Russia’s VC market: “dead calm,” but much to look forward to
7 May '18
RB Partners Group, an international group of companies focusing on investment and banking services for Russian and international midcap companies, has prepared its venture market report for 2017.
Here are the key findings and trends made available to Marchmont News by the publisher and highlighted in the report:
A dead calm — this appears to be the best description of the year 2017. No segment showed any noteworthy departure from its prior trends.
At the very early stages (seed and start-up), in 2H 2017 we saw a resolute year-on-year growth in the number of deals, a pattern that can be referred to as tradition already; and an increase in the overall investment value and the average value per deal was nothing short of dramatic (from $6m to $70m and from $0.2m to $1.6m, respectively, for seed; from $10m to $48m and from $0.8m to $1.2m, respectively, for start-up). At the start-up stage, the number of deals shot up from 19 to 45, while at the seed stage it barely changed (from 43 to 47).

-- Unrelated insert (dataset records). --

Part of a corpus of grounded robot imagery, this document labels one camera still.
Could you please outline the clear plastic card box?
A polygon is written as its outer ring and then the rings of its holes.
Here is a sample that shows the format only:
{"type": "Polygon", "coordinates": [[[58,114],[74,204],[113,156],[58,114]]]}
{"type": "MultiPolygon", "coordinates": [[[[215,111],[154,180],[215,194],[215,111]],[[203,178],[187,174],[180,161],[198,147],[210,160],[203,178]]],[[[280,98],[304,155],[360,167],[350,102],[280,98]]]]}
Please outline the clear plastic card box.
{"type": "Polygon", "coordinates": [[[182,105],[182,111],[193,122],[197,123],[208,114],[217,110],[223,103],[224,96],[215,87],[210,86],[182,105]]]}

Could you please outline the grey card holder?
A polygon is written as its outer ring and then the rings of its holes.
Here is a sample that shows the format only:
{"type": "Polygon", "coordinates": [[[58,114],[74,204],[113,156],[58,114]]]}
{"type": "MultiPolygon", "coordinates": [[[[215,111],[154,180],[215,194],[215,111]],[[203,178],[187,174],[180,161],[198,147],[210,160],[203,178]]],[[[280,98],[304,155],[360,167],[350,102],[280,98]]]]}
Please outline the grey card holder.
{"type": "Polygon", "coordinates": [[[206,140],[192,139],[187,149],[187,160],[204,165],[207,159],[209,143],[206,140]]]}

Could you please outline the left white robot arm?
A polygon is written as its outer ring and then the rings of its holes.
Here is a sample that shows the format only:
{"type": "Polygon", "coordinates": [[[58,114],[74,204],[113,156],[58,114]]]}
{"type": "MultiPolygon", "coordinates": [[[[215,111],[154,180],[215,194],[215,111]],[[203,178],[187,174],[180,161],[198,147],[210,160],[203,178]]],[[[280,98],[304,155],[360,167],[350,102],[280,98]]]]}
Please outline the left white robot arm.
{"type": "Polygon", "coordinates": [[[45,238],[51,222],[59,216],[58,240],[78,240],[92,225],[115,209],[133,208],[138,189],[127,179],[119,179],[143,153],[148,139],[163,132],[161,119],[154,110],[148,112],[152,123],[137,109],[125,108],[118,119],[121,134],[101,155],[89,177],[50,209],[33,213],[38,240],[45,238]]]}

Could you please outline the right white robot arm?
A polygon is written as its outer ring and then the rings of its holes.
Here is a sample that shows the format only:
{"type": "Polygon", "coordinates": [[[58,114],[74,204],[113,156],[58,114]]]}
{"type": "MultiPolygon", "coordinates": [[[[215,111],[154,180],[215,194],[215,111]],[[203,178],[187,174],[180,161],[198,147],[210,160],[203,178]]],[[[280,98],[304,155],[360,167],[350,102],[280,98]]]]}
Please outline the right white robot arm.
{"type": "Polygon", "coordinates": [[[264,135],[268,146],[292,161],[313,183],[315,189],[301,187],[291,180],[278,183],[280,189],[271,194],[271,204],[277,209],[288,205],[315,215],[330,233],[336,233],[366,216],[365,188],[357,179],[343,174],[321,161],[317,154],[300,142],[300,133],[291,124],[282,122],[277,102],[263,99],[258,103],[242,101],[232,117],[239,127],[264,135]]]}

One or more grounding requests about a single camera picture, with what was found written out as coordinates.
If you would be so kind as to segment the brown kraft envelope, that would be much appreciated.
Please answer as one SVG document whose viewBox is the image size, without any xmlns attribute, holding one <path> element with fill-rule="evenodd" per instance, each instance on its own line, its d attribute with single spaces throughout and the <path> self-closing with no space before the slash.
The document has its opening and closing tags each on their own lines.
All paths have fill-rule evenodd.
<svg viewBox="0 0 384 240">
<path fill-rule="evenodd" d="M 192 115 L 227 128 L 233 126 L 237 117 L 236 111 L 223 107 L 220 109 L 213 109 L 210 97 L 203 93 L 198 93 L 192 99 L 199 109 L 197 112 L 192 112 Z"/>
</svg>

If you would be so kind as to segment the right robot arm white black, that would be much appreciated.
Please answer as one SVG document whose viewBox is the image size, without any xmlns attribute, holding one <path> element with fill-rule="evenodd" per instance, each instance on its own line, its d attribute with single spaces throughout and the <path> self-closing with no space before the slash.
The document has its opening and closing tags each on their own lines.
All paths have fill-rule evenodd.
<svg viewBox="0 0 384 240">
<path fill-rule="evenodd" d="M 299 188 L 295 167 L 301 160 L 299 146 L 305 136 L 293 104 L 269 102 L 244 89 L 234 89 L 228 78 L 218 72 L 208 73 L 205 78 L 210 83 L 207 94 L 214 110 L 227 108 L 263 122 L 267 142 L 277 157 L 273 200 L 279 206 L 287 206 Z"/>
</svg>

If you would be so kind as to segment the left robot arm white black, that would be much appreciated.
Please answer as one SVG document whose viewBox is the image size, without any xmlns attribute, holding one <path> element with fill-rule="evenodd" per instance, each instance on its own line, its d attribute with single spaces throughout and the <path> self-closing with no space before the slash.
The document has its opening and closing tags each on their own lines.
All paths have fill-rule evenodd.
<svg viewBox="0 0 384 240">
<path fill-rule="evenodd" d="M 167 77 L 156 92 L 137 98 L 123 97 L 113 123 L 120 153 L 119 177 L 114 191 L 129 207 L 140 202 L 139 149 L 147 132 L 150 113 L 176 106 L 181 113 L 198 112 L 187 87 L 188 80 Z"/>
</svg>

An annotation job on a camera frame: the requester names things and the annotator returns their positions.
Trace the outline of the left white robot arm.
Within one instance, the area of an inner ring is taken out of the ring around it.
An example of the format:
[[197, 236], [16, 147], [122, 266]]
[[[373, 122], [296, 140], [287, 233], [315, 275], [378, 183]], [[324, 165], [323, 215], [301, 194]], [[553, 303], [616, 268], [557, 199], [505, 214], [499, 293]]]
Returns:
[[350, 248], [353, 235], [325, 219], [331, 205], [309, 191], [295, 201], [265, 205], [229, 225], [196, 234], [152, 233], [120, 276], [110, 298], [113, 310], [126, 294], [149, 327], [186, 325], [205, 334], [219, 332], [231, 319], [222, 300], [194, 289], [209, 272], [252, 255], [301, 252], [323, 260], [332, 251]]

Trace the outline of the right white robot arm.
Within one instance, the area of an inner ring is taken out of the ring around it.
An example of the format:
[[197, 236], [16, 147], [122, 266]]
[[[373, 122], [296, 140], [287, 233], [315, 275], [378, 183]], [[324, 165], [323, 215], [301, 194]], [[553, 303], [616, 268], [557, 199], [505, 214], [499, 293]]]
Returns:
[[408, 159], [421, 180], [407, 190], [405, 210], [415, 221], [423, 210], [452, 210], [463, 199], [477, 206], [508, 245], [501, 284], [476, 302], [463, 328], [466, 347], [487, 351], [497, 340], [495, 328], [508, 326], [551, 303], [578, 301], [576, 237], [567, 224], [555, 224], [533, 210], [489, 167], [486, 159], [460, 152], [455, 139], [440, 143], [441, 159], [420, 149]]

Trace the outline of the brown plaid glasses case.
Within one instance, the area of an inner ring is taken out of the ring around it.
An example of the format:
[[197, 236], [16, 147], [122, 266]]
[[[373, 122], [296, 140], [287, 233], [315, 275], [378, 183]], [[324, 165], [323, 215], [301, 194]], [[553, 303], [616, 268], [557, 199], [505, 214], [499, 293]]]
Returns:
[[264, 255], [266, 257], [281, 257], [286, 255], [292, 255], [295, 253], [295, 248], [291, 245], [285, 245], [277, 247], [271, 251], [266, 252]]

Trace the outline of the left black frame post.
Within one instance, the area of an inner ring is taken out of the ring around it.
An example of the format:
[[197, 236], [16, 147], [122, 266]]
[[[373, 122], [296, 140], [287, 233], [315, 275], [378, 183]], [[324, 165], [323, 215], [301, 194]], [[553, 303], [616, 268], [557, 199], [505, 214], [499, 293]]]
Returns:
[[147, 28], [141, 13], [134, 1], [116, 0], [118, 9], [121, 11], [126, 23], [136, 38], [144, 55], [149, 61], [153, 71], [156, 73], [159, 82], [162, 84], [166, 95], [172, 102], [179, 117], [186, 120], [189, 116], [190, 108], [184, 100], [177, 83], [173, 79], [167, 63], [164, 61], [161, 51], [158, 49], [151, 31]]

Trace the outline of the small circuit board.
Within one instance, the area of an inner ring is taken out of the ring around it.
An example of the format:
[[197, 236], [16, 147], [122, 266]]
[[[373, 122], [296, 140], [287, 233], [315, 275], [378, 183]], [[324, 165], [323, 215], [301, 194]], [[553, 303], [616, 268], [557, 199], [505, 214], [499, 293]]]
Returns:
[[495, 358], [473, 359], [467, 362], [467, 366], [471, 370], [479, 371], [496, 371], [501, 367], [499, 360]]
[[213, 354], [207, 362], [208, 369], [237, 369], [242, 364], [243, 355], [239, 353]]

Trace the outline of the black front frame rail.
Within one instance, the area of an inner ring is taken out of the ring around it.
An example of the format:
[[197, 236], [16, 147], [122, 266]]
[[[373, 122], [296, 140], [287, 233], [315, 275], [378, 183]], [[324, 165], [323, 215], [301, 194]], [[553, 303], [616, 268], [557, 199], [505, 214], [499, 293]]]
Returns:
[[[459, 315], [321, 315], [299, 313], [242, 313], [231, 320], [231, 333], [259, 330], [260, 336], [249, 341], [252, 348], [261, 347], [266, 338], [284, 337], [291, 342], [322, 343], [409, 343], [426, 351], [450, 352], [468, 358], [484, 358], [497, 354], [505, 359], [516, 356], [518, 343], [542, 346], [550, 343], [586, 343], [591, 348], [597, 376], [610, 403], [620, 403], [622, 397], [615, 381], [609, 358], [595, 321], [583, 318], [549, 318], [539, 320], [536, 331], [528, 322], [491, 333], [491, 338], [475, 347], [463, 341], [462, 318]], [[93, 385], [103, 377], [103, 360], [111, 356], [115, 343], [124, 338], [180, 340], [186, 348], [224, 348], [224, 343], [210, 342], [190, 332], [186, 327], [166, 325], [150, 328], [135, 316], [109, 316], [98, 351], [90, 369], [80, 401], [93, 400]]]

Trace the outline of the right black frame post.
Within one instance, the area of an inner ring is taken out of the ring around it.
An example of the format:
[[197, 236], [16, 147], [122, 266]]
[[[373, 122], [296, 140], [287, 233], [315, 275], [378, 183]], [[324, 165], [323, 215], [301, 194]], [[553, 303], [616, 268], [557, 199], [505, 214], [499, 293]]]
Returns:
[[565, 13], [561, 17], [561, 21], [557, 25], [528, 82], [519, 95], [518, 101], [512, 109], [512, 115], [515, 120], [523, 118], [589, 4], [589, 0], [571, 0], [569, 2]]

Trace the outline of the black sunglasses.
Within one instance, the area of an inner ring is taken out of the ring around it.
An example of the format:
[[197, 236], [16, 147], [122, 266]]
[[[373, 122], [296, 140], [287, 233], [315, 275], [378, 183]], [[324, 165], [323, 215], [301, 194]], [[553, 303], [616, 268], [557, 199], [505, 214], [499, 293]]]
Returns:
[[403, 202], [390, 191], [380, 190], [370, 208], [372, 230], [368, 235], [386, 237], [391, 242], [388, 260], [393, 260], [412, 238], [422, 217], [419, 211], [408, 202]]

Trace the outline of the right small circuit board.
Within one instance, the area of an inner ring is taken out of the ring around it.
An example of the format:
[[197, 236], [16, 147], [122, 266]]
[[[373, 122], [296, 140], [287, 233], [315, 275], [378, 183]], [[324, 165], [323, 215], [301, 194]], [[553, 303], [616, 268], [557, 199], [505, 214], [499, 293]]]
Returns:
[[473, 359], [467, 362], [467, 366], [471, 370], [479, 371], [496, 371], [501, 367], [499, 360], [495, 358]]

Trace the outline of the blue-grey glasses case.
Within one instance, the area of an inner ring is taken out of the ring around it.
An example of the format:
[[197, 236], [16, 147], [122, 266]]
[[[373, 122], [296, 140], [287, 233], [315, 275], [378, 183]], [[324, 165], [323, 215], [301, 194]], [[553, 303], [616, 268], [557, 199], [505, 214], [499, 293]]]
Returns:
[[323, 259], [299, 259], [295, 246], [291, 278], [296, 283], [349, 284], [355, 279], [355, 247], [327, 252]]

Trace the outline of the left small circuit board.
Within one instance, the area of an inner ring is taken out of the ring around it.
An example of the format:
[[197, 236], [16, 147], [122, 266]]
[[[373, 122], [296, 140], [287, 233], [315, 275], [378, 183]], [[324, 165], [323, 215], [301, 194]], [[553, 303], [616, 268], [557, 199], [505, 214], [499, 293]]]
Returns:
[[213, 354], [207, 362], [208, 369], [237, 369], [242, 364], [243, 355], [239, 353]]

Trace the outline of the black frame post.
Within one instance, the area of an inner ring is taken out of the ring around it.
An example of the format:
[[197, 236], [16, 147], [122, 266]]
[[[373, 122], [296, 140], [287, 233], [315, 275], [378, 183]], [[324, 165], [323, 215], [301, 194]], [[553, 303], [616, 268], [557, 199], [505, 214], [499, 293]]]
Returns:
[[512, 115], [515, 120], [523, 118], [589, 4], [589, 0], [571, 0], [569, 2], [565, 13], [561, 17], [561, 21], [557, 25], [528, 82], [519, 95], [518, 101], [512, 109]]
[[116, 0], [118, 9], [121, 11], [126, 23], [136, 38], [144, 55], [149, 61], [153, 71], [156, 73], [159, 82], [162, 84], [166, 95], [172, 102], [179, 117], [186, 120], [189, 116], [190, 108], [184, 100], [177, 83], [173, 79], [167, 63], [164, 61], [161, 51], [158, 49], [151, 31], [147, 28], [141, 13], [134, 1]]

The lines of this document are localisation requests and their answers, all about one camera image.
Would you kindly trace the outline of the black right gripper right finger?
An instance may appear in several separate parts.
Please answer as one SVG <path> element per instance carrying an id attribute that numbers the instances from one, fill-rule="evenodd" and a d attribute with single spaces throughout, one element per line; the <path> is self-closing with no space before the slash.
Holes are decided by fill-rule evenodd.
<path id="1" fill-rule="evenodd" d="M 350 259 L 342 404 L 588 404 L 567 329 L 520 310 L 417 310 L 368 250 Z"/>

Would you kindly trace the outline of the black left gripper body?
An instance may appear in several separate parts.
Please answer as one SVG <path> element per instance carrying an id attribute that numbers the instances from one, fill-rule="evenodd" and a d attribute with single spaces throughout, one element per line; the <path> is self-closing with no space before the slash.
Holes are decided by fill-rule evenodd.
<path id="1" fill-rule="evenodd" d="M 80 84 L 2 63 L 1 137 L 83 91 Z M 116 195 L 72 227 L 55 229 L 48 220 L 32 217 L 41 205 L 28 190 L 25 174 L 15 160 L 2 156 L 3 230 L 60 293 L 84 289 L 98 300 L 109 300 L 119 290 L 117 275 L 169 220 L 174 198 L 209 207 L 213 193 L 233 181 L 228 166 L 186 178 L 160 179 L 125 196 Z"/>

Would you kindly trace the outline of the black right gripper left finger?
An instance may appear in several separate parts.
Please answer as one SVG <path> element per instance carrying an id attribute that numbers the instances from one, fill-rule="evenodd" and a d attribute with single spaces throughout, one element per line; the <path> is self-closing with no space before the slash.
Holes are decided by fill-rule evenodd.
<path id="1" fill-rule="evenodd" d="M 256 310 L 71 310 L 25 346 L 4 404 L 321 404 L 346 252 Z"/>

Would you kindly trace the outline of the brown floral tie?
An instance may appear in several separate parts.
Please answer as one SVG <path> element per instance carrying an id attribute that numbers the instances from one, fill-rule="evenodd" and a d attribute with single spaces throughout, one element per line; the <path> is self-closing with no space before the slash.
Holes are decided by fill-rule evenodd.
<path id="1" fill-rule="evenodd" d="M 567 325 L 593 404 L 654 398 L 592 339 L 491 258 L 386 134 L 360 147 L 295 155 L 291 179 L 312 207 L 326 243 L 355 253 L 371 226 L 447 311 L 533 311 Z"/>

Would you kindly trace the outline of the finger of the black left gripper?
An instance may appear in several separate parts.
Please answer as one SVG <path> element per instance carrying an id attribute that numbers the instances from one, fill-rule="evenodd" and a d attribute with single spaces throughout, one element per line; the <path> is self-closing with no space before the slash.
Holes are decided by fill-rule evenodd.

Seed and start-up have been the key drivers of yearly stats for the market for years, and the surge came as no news, owing to a certain extent to years of government investment in infrastructure and directly in the early stages, as well as cultivation of the growing angel segment.
At the growth stage, the picture looks bleak — and hardly surprising. There was a fall both in the number of deals and the overall investment value — from 43 to 35 and from $65m to $41m, respectively — and only the average value per deal ended up on a relative par with 2H 2016 results ($1.7m). It was a considerable nosedive, given the general weakness of the stage.
Expansion showed variance, which brings some hope. On the backdrop of a substantial $103m-to-$84m tumble in the overall investment value and an even more disheartening $8.3m-to-$3m (!) plunge in the average value per deal we saw the number of deals more than double (from 15 to 36). What does look alarming here is the “atomization” of deals, a trend that threatens to demote expansion to growth stage transactions.
The maturity stage was also ambivalent, going through the roof from 1 to 18 in the number of deals and sagging from $100m to $86m in the overall investment value. The average value per deal shriveled from a hefty $100m to just $9.5m, but it’s hardly the end of the world; at this stage in Russia, every new deal can alter the statistics dramatically.
Exits doubled from 5 to 11, a symbolic, yet noticeable growth. The deals shrank in value though (from $153m to $109m), but the decline should not be taken too seriously as some of the deal makers never disclosed their deals’ values.
To put the year in a nutshell: the number of deals grew from 126 to 184, the overall investment value increased from $283m to $330m, and the average value per deal withered a bit from $2.6m to $2.4m. It’s important to note that positive stats came only from the seed and start-up stages, and all the later stages were going from bad to worse. Such an asymmetrical pattern of market development is hardly the norm, especially given a next to negligible number of exits. That said, what we saw last year was nearly a replica of the 2016 developments.